Auftakt-Treffen für AnpaSo-Projekt im „Haus Kleeblatt“
Das Bundesministerium für Umwelt, Klimaschutz, Naturschutz und nukleare Sicherheit (BMUKN) unterstützt soziale Einrichtungen dabei, sich auf die Folgen der Klimaerhitzung vorzubereiten und sich an diese anzupassen. Im Rahmen des Klimaanpassungsprojektes zum Schutz der Gesundheit der jungen Menschen und der Mitarbeitenden unseres „Hauses Kleeblatt“ in Kamenz (Förderprogramm „AnpaSo“) fand am 24. Februar ein erster Vor-Ort-Termin mit Begehung der Räumlichkeiten sowie des Außengeländes statt.
Das Thüringer Institut für Nachhaltigkeit und Klimaschutz sowie das Planungsbüro Freiräume zeigten während einer Präsentation auf, wie sich die Temperaturen der Region in den nächsten Jahrzehnten entwickeln werden, und wiesen auf Beeinträchtigungen aufgrund dieser klimatischen Veränderungen hin. Im Rahmen einer Gesprächsrunde mit Kindern und Jugendlichen sowie Mitarbeitenden der Einrichtung wurden Probleme angesprochen, aktuelle und künftige Bedarfe eruiert und Wünsche geäußert.
Besonders problematisch ist die große Hitzeentwicklung im Dachgeschoss, in dem mehrere Zimmer untergebracht sind.

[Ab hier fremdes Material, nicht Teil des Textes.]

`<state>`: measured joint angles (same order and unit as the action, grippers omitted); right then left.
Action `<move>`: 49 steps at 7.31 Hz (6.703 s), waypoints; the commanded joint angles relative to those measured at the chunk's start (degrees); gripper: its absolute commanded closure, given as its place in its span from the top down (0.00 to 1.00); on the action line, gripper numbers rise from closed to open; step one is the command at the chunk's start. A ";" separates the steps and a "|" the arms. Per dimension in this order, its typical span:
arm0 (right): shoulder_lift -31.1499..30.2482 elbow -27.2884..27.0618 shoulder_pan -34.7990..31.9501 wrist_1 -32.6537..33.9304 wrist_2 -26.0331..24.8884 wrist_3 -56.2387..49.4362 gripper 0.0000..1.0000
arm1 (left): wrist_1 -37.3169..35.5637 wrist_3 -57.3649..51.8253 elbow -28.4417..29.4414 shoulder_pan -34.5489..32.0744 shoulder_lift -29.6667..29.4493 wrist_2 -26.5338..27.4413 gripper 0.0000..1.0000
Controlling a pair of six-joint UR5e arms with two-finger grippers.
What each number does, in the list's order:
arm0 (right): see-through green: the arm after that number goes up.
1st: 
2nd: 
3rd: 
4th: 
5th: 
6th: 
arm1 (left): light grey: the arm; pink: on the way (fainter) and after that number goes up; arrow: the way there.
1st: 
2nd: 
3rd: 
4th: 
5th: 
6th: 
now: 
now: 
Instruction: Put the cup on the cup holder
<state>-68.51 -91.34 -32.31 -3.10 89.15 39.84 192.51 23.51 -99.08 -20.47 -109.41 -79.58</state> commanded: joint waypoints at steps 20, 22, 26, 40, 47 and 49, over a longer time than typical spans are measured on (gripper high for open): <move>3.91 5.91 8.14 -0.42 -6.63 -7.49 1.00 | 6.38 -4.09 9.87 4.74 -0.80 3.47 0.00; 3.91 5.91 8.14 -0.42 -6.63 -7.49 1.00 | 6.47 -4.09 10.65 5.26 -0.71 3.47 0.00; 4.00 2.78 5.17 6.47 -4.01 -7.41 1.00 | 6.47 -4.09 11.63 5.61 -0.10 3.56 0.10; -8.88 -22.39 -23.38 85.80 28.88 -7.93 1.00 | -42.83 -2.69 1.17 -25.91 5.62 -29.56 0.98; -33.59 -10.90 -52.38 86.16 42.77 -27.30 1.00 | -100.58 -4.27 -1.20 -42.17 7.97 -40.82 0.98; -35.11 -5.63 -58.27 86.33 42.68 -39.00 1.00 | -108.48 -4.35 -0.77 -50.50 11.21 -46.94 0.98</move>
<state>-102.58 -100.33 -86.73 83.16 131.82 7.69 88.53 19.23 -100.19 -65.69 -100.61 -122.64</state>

Es fehlt an ausreichender Wärmedämmung, sommerlicher Hitzeschutzverglasung und effektiver Verschattung. Auch der Außenbereich ist kaum verschattet. Hier wünschen sich die Betroffenen pflegeleichte, klimaresistente Bepflanzung, ein besseres Regenwassermanagement, naturnahe Spielflächen und Wasserspielmöglichkeiten (für verschiedene Altersgruppen), grüne Rückzugsnischen oder aber überdachte Sitzmöglichkeiten.
Ein nächstes Ziel wird nun die Ableitung des konkreten Handlungsbedarfs sowie die Ermittlung von Umsetzungsoptionen (Priorisierung, Kosten-Nutzen, Fördermöglichkeiten) sein.